Per il pestaggio all’interno della Diaz sono imputati di lesioni personali in concorso Vincenzo Canterini, Michelangelo Fournier (suo vice al reparto mobile di Roma) e gli otto capisquadra (Fabrizio Basili, Ciro Tucci, Carlo Lucaroni, Emiliano Zaccaria, Angelo Cenni, Fabrizio Ledoti, Pietro Stranieri e Vincenzo Compagnone). Le immagini, le dichiarazioni di Gratteri davanti alla
commissione parlamentare e le stesse relazioni di servizio dei capisquadra, incrociate con le deposizioni dei pestati, che in qualche caso hanno potuto riconoscere le divise, indicano che i settanta celerini romani, tutti dello speciale Nucleo Antisommossa creato prima del G8, sono sì entrati per primi, ma che al pestaggio hanno preso parte decine di poliziotti in divisa e in borghese, mai identificati. Ed è per questo che la Procura di Genova ha chiesto l’archiviazione delle accuse contro gli agenti semplici di Canterini. Uno di loro, Massimo Nucera, è accusato però di falso e calunnia per aver denunciato di aver ricevuto una coltellata da un occupante della scuola mai identificato, e per avere simulato il taglio sul suo giubbotto. Un ultimo gruppo di funzionari e agenti è chiamato a rispondere di perquisizione arbitraria, danneggiamento, furto e lesioni personali per aver fatto irruzione nella scuola davanti alla Diaz, la Pascoli, che ospitava il media center del Genoa Social Forum. Computer distrutti, hard disk portati via, materiale sequestrato. Gli imputati sono Salvatore Gava, capo della mobile di Nuoro, il napoletano Alfredo Fabbroncini e il “mobiliere” romano Luigi Fazio, quest’ultimo accusato anche di percosse a un giovane tedesco. Durante l’audizione davanti alla commissione parlamentare d’indagine sul G8, Gratteri si era assunto la responsabilità di quanto avvenuto alla Pascoli, perché era stato lui a dare ordine di perquisire anche lì.

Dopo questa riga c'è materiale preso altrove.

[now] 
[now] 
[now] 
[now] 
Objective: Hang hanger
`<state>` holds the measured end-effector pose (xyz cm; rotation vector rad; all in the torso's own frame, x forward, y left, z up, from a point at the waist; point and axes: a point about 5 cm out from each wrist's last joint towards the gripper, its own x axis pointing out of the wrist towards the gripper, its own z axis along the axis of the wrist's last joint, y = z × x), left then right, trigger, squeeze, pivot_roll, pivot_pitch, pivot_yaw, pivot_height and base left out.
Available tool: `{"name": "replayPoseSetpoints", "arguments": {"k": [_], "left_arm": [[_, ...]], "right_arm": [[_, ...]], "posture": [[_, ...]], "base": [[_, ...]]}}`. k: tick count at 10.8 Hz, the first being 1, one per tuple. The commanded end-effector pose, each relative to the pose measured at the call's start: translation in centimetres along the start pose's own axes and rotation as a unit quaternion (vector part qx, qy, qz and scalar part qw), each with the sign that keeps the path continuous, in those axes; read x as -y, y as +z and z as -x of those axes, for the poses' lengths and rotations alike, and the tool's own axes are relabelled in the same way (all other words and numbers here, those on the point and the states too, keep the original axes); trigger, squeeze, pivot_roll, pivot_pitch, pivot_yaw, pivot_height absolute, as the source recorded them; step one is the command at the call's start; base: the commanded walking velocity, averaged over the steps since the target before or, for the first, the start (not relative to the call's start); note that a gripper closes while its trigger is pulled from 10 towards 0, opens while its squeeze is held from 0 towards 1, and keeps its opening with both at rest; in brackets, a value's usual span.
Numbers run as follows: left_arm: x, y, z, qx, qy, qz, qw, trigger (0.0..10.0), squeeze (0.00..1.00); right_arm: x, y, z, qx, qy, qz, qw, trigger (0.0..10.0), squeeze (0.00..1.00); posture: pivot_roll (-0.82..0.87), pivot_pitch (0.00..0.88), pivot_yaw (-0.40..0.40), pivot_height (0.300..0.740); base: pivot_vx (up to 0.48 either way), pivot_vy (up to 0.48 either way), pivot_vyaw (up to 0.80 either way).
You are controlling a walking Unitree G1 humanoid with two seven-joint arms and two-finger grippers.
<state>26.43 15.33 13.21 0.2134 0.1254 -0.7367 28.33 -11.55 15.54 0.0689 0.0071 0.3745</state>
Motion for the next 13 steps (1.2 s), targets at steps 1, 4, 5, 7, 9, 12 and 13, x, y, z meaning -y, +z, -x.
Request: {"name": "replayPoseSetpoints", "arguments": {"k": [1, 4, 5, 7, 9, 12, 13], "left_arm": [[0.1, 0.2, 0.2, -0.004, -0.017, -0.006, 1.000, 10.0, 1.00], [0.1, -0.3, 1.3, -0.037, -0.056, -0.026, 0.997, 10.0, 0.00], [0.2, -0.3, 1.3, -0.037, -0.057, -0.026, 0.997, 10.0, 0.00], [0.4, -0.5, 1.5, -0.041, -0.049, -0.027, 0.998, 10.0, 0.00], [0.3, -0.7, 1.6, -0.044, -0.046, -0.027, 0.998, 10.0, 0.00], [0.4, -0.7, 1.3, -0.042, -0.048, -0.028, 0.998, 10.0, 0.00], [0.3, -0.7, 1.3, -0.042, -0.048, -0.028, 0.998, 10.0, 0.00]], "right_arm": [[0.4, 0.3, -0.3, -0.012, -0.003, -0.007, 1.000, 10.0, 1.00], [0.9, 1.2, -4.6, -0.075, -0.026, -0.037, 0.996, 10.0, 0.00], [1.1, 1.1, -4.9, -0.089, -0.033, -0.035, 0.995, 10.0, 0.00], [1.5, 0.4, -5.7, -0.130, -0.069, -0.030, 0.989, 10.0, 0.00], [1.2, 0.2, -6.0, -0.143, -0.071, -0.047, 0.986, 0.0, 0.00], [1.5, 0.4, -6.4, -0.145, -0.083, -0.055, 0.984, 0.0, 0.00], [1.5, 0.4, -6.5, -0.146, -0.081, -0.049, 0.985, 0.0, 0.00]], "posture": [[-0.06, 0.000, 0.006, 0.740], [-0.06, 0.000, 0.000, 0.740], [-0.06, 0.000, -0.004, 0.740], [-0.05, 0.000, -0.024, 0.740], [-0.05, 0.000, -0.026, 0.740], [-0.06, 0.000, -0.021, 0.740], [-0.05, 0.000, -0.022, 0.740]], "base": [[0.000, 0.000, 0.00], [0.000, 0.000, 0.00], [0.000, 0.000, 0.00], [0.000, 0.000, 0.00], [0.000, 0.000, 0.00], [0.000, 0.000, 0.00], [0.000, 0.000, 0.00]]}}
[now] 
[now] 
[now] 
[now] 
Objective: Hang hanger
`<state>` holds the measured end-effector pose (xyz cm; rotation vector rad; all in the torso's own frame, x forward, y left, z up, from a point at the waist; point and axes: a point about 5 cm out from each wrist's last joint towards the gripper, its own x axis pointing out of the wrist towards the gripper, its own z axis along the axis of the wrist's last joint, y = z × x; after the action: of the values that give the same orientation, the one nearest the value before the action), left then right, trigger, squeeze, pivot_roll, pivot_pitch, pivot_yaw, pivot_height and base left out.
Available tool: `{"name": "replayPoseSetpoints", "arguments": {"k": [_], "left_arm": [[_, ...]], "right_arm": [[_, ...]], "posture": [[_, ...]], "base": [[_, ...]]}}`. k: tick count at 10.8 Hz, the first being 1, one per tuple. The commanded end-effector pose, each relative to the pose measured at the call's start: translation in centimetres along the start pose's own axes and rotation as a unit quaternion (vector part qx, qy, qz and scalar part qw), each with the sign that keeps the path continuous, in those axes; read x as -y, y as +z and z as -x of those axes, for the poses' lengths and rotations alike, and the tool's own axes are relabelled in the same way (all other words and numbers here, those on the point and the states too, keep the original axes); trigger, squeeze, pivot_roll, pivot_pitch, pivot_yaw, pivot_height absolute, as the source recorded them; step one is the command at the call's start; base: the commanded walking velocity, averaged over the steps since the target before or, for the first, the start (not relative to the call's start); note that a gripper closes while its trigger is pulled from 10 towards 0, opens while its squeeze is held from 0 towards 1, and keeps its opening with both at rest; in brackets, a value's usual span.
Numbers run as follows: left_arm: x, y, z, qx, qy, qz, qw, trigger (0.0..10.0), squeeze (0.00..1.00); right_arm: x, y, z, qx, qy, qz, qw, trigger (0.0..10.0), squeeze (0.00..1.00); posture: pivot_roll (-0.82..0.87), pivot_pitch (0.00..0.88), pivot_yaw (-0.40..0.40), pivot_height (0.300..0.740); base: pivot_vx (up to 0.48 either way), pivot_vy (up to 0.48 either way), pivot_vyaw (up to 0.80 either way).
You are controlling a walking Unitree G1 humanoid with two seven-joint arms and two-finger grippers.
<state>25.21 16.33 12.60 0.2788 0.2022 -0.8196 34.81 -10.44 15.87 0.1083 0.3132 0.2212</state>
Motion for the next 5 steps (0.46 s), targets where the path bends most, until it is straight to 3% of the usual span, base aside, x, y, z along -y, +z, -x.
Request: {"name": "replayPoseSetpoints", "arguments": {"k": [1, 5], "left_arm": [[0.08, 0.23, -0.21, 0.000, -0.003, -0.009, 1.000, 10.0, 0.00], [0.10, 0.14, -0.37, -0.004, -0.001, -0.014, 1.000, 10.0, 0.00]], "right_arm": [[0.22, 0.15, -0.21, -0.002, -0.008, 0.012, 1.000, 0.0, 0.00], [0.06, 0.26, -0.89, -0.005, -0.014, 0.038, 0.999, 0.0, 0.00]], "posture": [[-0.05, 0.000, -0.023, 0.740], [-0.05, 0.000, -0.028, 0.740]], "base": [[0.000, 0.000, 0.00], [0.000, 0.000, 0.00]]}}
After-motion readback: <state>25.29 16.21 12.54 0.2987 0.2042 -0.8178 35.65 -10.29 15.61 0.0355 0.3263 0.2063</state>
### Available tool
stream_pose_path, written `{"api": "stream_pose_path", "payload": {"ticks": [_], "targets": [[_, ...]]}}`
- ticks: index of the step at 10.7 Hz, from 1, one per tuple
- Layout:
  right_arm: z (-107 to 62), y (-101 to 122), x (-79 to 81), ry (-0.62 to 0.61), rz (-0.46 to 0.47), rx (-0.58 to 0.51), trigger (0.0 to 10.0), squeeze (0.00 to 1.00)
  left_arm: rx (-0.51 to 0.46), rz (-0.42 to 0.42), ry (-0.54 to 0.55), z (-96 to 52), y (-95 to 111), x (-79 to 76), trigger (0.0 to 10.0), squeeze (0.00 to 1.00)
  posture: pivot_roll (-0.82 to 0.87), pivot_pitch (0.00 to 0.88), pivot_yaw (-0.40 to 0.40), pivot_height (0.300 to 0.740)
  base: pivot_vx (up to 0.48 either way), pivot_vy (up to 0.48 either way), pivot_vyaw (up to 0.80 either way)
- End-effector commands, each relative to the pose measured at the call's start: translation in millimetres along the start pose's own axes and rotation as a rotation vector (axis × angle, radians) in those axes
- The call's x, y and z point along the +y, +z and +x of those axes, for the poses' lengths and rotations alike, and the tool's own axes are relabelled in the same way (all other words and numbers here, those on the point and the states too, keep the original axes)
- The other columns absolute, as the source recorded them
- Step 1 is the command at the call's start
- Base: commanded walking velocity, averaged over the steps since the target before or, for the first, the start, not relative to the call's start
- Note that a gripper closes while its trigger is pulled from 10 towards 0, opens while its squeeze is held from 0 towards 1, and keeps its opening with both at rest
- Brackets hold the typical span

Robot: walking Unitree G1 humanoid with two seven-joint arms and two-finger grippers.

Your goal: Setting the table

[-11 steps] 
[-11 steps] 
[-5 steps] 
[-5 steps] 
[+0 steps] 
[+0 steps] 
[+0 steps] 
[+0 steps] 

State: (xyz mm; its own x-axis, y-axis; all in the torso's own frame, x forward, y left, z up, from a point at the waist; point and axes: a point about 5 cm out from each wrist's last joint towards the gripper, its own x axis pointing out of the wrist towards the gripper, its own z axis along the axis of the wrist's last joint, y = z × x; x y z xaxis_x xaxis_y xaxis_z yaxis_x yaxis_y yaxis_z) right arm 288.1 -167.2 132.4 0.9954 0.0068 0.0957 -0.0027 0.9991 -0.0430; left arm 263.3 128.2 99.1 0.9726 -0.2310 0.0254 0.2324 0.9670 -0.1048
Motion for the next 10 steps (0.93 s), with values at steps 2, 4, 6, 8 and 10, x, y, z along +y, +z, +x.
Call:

L’inchiesta sulla perquisizione alla Diaz è cominciata quando i giudici genovesi, dopo aver ascoltato gli arrestati, hanno rifiutato di convalidare gli arresti e di trasmettere gli atti alla Procura della Repubblica. Nel frattempo De Gennaro è stato costretto a nominare tre super-ispettori per altrettante rapidissime indagini amministrative interne: una sugli incidenti di piazza, una sulle sevizie nella caserma di Bolzaneto e una, appunto, sulla Diaz, affidata al Questore (oggi Prefetto) Giuseppe Micalizio. In pochi giorni Micalizio ha concluso che l’operazione era stata organizzata male e che le violenze ingiustificate si erano effettivamente verificate. Sulla scorta delle sue conclusioni partono tre provvedimenti di peso: vengono rimossi dai loro incarichi il vicecapo vicario della Polizia Ansoino Andreassi, il numero uno dell’antiterrorismo Arnaldo La Barbera e il questore Francesco Colucci. In pratica, tutti i responsabili che, quella notte, si erano dichiarati contrari all’irruzione nella scuola. Per Canterini viene proposta la destituzione (o licenziamento) dalla Polizia di Stato – provvedimento, per altro, mai preso in considerazione concretamente. Sulle prime – si parla ormai di fine luglio/agosto 2001 - nessuno viene iscritto nel registro degli indagati. Allo stato attuale, i poliziotti possono essere ascoltati al limite come testimoni. Comincia subito un braccio di ferro tra il Procuratore Capo Francesco Meloni, spalleggiato dall’aggiunto Francesco Lalla - che prenderà il suo posto nel 2003 - e i sostituti che si occupano direttamente del caso, Enrico Zucca e Francesco Pinto, ai quali si aggiungono Francesco Cardona Albini, Monica Parentini, Stefania Petruziello e Vittorio Ranieri Miniati. La Polizia pratica l’ostruzionismo: ancora oggi non esiste una lista com
pleta dei 270 poliziotti che presero parte al blitz. E ci vogliono mesi per identificare i 14 firmatari dei verbali: 13, anzi, perché una firma rimarrà per sempre illeggibile. Qualche mese dopo, però, Canterini e tutto il reparto vengono messi sotto inchiesta per concorso in lesioni personali.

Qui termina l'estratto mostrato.